Earlier this month, the United States District Court for the District of Minnesota granted a national credit reporting agency’s motion for judgment on the pleadings, holding that it was not obligated under the Fair Credit Reporting Act to report all tradelines contained in a consumer’s credit file.
In this case, plaintiff Troy Krosch alleged that a national CRA violated Sections 1681e(b) and 1681i of the FCRA by allegedly reporting inaccurate information and failing to reasonably investigate the accuracy of the information it reported. Specifically, Krosch claimed that the CRA failed to include his mortgage loan account on his credit report, which purportedly would have included his positive payment history. Krosch alleged he disputed the reporting to the CRA but, in response, the CRA did not conduct a reasonable investigation and was unable to honor his request to include his mortgage loan account on his credit report.
The CRA filed a motion for judgment on the pleadings, arguing that Krosch had failed to plausibly allege a cause of action under the FCRA, which the Court granted and dismissed the complaint without prejudice.
Pursuant to Section 1681e(b) of the FCRA, a CRA must follow reasonable procedures to assure maximum possible accuracy of credit information. In order to prove that a CRA fell short of the FCRA’s accuracy standard, the Court stated that a plaintiff must plausibly allege that the CRA reported inaccurate credit information and failed to follow reasonable procedures to assure the accuracy of his credit report. The CRA argued that the complaint failed to plausibly allege either element because the FCRA does not require CRAs to report every account or tradeline of a consumer, only that the information contained in a credit report must be accurate.

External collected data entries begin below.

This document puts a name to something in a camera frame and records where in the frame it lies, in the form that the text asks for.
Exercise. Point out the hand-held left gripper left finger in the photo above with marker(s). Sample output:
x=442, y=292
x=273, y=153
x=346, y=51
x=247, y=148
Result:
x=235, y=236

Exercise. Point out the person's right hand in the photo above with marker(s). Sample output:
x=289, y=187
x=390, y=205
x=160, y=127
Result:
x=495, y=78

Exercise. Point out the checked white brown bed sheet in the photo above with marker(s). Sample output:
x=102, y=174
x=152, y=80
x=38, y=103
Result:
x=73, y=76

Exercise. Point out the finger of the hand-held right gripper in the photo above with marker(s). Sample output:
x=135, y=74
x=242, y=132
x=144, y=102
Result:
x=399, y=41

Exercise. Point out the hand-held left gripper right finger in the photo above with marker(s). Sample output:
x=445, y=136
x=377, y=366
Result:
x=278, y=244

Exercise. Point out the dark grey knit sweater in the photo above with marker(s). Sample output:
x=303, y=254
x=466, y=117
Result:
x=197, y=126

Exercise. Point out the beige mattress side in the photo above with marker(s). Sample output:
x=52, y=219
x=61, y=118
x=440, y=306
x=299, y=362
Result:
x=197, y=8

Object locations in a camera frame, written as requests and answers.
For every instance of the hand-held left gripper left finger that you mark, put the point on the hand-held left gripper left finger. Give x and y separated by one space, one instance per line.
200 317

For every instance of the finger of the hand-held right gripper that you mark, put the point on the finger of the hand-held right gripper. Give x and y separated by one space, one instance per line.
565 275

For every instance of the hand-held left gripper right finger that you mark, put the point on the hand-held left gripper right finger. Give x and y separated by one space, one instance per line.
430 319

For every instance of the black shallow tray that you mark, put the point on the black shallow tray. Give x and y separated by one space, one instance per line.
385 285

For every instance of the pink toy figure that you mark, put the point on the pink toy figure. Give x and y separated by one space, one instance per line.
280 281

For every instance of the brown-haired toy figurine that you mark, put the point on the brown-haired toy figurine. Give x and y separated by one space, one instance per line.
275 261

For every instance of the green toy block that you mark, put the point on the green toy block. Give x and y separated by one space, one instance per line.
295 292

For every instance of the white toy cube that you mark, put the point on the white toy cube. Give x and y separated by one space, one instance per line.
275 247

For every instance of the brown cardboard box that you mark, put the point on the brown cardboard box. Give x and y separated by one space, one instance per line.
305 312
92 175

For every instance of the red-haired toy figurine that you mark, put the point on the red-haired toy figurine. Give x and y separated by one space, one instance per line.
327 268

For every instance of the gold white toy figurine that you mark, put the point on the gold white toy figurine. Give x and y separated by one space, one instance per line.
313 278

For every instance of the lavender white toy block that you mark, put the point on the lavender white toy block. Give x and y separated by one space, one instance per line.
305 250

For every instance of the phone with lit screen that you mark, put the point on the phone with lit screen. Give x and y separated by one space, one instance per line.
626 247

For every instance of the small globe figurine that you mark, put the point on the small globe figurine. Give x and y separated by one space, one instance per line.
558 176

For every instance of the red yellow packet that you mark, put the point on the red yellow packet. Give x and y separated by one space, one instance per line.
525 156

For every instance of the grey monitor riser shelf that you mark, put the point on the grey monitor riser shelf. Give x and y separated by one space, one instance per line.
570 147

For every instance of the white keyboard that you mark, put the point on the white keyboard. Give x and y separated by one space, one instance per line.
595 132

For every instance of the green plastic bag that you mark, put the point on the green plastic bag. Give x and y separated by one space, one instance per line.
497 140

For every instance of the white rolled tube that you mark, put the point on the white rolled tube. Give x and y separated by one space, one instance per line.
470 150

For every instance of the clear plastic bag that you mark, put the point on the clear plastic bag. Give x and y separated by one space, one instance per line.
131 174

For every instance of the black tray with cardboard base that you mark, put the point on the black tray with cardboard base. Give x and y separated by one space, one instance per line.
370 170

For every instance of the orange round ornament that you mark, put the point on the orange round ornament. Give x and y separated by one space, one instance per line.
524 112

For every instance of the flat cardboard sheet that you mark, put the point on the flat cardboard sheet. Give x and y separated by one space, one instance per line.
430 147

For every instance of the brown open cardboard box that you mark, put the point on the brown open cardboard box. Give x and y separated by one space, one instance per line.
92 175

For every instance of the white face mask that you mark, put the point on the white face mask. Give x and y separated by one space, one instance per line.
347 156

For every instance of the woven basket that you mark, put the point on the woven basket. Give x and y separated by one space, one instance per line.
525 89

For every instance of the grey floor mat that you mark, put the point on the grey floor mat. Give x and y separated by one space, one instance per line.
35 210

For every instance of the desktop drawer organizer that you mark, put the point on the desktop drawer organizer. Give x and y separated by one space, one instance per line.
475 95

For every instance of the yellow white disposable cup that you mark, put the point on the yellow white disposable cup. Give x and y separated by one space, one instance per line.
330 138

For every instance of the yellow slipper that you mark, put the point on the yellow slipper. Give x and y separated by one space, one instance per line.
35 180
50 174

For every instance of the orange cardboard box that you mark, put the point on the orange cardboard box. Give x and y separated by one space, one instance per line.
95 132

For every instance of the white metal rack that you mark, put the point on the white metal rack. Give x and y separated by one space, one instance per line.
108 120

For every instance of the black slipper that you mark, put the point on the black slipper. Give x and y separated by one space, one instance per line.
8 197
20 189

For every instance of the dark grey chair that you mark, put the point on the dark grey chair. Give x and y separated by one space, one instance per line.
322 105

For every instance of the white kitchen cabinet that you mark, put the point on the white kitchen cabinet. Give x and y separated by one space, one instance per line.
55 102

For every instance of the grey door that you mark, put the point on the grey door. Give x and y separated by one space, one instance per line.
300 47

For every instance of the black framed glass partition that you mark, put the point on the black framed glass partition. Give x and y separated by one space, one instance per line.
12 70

While the Court agreed with the CRA and, surprisingly, Krosch did not challenge its assertion. Instead, Krosch argued that the CRA had reported credit inquiries made by his mortgage lender and that by failing to include his mortgage loan account, the CRA rendered his credit report “misleading” and, thus, inaccurate pursuant to the FCRA standard. In rejecting Krosch’s argument, the Court held, “A credit report is not inaccurate or materially misleading simply because it does not mention a particular tradeline.” Further, Krosch had failed to allege any facts in his complaint related to the credit inquiries made by his mortgage lender. Accordingly, the Court held that Krosch’s complaint failed to allege any facts that would support a plausible inference that the information reported by the CRA was materially misleading under the FCRA.
Next, the Court stated that in order for Krosch to prevail on his Section 1681i claim, he was required to “(1) point to an item of information contained in the [Defendant’s] file and (2) prove that the item of information is inaccurate.” Like his Section 1681e(b) claim, Plaintiff’s Section 1681i claim was based on Defendant’s alleged failure to include his mortgage loan account on his credit report. As it did with Krosch’s Section 1681e(b) claim, the Court held that “failure to allege the existence of an inaccuracy triggering [Defendant’s] obligations disposes of his § 1681i claim.” Accordingly, the Court held that the CRA could not be held liable for failing to conduct a reasonable investigation into the accuracy of information it never had.
This decision provides an important reminder for national CRAs. While information included on a consumer credit report must be complete and accurate, not all accounts on which information is furnished must be included on a consumer report. Considering how the FCRA does not impose a duty on CRAs to include all accounts furnished to it, CRAs should be cognizant of the accuracy of the information being furnished and whether the furnisher’s system for determining the accuracy of that information complies with the CRA’s own system.